NOTE: hnvcc only works under linux.

Usage: hnvcc nvcc_args...

hnvcc is the hacked wrapper of nvcc.
The operation depends on the environment variable 'HNVCC_OP':
    Not-set or 'none' : call original nvcc
    'dump' : dump cubins to hack.fname.sm_#.cubin, backup existing files.
    'hack' : hack cubins with hack.fname.sm_#.cubin, skip if not exist 
    Others : error

CAUTION:
    hnvcc hack/dump need to append options "-keep"/"-keep-dir" to nvcc.
    If these options are already in option list, hnvcc may not work right.

Examples:
    $ hnvcc test.cu -arch=sm_75 -o test               
        call original nvcc

    $ HNVCC_OP=dump test.cu -arch=sm_75 -o test       
        dump test.sm_#.cubin to hack.test.sm_#.cubin

    $ HNVCC_OP=hack test.cu -arch=sm_75 -o test       
        hack test.sm_#.cubin with hack.test.sm_#.cubin

hcubin

usage: hcubin [-h] [-o OUTFILE] [-f LOGFILE] [-v | -q] infile [infile ...]

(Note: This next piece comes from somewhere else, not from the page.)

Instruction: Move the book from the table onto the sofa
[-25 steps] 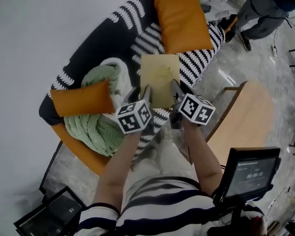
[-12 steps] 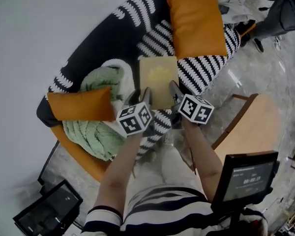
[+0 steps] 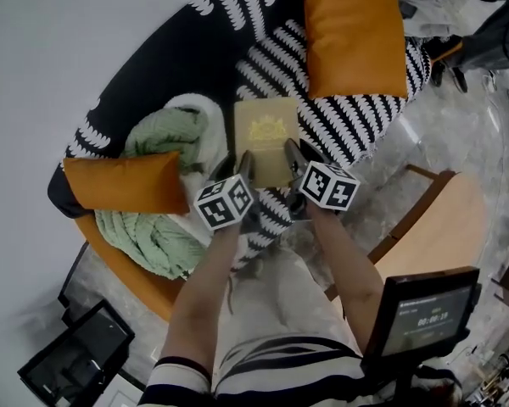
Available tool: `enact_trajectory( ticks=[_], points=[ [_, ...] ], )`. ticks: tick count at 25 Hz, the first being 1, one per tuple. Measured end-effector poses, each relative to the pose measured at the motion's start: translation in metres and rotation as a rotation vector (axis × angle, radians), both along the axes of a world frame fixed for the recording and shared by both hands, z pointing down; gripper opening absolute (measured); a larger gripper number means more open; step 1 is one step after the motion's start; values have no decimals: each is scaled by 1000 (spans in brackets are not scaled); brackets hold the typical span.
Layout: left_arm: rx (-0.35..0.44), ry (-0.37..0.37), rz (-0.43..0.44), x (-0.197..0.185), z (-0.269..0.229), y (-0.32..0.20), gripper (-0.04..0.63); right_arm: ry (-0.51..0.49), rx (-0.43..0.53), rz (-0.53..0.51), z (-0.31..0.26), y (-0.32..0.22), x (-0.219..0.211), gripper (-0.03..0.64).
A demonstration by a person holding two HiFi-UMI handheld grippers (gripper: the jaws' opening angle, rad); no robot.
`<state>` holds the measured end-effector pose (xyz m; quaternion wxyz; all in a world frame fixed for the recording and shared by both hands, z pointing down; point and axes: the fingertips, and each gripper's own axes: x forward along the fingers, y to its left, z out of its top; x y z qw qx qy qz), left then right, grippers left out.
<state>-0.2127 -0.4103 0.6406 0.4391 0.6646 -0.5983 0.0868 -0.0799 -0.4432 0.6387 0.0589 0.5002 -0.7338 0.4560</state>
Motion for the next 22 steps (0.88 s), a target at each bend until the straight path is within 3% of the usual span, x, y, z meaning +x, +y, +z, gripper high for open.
enact_trajectory(
  ticks=[18, 22],
  points=[
    [-127, 47, -86, -14, 105, 15, 173, 50, -108, -122, 98, 2, -18, 121],
    [-171, 17, -65, -16, 119, 28, 167, 75, -141, -149, 112, 15, -22, 121]
  ],
)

    Hack the sm8x cubin with valid cache-policy desc bit set.

    Currently the disassembly of nvdisasm will not show default cache-policy UR:

    /*00b0*/                   LDG.E R8, [R2.64] ;                      /* 0x0000000402087981 */
                                                                        /* 0x000ea8000c1e1900 */
    /*00c0*/                   LDG.E R9, desc[UR6][R2.64+0x400] ;       /* 0x0004000602097981 */
                                                                        /* 0x000ea8200c1e1900 */

    The first disassembly line should be `LDG.E R8, desc[UR4][R2.64] ;`,
    in which UR[4:5] is the default cache-policy UR and not showed, which may cause assembly confusion.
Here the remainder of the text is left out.